181 14.7. Vécu de l’accouchement

L’évaluation du vécu de l’accouchement, réalisée un mois après l’accouchement, n’a pas retrouvé de différence significative entre les 2 groupes lors de la comparaison du score moyen calculé pour chacune des 4 dimensions de la satisfaction (p>0,1), de la moyenne du score de vécu global (p=0,45) et du pourcentage de femmes ayant eu un mauvais vécu (score de vécu global ≤ 7) (p=0,28). Si l’on compare nos résultats aux publications ayant permis la validation de ce score, globalement le vécu des femmes de chaque groupe semble bon puisque les scores retrouvés sont comparables à ceux de leur groupe contrôle « ayant un bon vécu ». En effet, pour ce groupe, les auteurs retrouvaient un score de 1,26±0,44 pour la dimension « relation avec les soignants » (GI : 1,3 ± 0,4 et GC : 1,3 ± 0,5), un score de 1,78 ± 0,58 pour la dimension « émotions » (GI : 1,8 ± 0,6 et GC : 1,7 ± 0,5), un score de 1,52 ± 0,82 pour la dimension « premiers instants avec le nouveau-né » (GI : 1,4 ± 0,7 et GC :1,3 ± 0,6) et un score de 1,34 ± 0,50 pour « le ressenti à 1 mois » (GI : 1,3±0,6 et GC :1,3±0,5) (Carquillat et al., 2017). Nous retrouvons également une note moyenne de vécu plutôt bonne en comparaison avec leurs résultats puisque celle-ci est aux alentours de 8 (GI : 7,9 ± 2,3, GC : 8,1 ± 2,0). Cette même équipe avait retrouvé un moins bon vécu des femmes lors d’un accouchement opératoire, d’une césarienne programmée ou d’une césarienne en urgence en comparaison à un accouchement par voie basse spontanée puisqu’elle retrouvait des notes significativement plus basses dans chacun de ces 3 groupes aux alentours de 7, voire 5 en cas de césarienne en urgence (Carquillat et al., 2016).

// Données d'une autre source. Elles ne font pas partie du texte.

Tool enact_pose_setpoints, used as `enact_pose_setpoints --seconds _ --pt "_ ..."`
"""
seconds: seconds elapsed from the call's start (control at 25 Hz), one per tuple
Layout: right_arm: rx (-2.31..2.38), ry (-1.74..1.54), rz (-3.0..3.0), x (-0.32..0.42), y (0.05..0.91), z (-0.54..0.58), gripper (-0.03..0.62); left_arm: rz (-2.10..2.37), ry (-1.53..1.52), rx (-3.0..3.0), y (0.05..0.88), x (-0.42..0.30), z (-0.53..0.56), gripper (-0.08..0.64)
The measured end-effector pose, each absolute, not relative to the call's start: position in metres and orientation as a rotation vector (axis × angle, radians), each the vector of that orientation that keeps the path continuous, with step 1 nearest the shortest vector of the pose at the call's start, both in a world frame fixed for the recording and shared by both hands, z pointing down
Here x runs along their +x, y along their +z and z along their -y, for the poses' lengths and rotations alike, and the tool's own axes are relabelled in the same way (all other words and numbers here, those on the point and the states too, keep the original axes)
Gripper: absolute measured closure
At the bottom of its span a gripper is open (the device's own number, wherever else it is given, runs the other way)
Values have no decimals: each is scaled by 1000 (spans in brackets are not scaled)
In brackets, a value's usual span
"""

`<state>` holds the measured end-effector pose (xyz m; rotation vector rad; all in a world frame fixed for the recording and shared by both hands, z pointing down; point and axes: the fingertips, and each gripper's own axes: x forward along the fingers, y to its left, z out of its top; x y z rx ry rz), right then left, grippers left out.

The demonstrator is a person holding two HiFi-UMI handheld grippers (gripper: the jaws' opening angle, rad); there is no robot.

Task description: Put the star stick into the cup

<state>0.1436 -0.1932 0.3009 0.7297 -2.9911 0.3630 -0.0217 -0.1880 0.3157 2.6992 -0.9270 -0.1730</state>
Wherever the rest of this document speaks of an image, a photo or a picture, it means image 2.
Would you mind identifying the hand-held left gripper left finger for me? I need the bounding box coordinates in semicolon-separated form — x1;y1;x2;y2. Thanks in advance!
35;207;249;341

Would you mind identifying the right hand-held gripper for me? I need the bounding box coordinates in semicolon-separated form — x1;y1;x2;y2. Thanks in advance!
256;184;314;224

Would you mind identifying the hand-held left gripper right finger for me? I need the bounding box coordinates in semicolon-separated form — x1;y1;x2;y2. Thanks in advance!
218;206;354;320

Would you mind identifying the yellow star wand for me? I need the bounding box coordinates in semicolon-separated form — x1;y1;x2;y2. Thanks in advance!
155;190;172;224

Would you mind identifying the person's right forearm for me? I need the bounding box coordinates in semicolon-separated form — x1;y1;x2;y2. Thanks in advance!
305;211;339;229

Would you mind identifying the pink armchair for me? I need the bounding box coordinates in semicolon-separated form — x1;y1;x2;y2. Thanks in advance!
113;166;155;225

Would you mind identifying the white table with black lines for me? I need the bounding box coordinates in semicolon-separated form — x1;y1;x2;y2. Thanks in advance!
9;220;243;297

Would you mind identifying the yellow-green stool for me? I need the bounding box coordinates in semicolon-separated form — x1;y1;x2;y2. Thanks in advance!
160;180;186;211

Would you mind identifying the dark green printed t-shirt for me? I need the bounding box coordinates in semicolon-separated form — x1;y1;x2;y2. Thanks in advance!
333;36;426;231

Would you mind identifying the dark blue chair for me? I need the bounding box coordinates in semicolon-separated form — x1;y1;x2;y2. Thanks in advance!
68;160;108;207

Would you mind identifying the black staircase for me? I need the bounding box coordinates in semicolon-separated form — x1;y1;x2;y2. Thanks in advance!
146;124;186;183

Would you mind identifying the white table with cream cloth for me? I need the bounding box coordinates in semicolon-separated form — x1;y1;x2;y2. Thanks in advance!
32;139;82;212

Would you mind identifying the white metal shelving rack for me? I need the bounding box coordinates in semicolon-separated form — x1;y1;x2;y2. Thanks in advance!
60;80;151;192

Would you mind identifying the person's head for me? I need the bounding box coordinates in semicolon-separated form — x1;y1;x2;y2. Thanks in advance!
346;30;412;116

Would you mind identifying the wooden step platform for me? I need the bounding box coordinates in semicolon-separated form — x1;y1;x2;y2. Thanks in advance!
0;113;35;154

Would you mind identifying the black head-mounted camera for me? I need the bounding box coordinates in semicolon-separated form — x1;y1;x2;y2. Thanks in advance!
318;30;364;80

Dans les publications portant sur la comparaison des 2 modes de poussée, Chang et al. (2011) et Yildirim et Beji (2008) retrouvaient un meilleur vécu des femmes dans le groupe poussée en expiration. Cependant, les 2 équipes ont utilisé des questionnaires de vécu non validés (‘Labour Pushing Experience Questionnaire’ pour Chang et al. et le ‘Postpartum Interview Form’ pour Yildirim et Beji). Ces évaluations ont été faites dans les 1 à 4 heures ayant suivi la naissance alors que l’on sait qu’une évaluation à distance est préférable afin d’éviter la période initiale d'euphorie ou de déni qui peut caractériser le début de la période du post-partum et de minimiser les réponses socialement souhaitables en remplissant le questionnaire sans la proximité des soignants (Carquillat et al., 2016).

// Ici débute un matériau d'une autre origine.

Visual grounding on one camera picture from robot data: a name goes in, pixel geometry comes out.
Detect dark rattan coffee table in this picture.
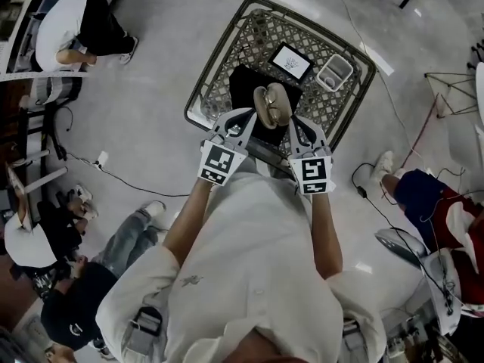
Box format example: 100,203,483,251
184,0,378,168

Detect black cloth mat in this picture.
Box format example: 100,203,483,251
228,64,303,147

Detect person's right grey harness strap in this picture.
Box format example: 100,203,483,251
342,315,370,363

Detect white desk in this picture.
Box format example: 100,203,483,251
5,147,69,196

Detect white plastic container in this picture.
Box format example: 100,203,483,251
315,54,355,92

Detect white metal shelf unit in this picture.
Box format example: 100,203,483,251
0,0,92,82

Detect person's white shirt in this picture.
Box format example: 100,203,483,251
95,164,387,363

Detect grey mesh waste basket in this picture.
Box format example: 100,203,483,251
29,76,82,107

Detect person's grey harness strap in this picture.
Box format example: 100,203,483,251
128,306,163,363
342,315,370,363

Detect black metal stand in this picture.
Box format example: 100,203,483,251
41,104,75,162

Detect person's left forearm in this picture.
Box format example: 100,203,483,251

Mesurer le vécu de l’accouchement et adapter nos pratiques en fonction du ressenti des femmes devraient occuper une place plus importante dans les recherches en périnatalité (Walker et al., 2015). En effet, les femmes ayant une peur de l'accouchement secondaire à

182 une expérience traumatique vécue lors d’une naissance espaceraient plus leur grossesse suivante et accoucheraient plus souvent par césarienne (Sydsjö et al., 2013).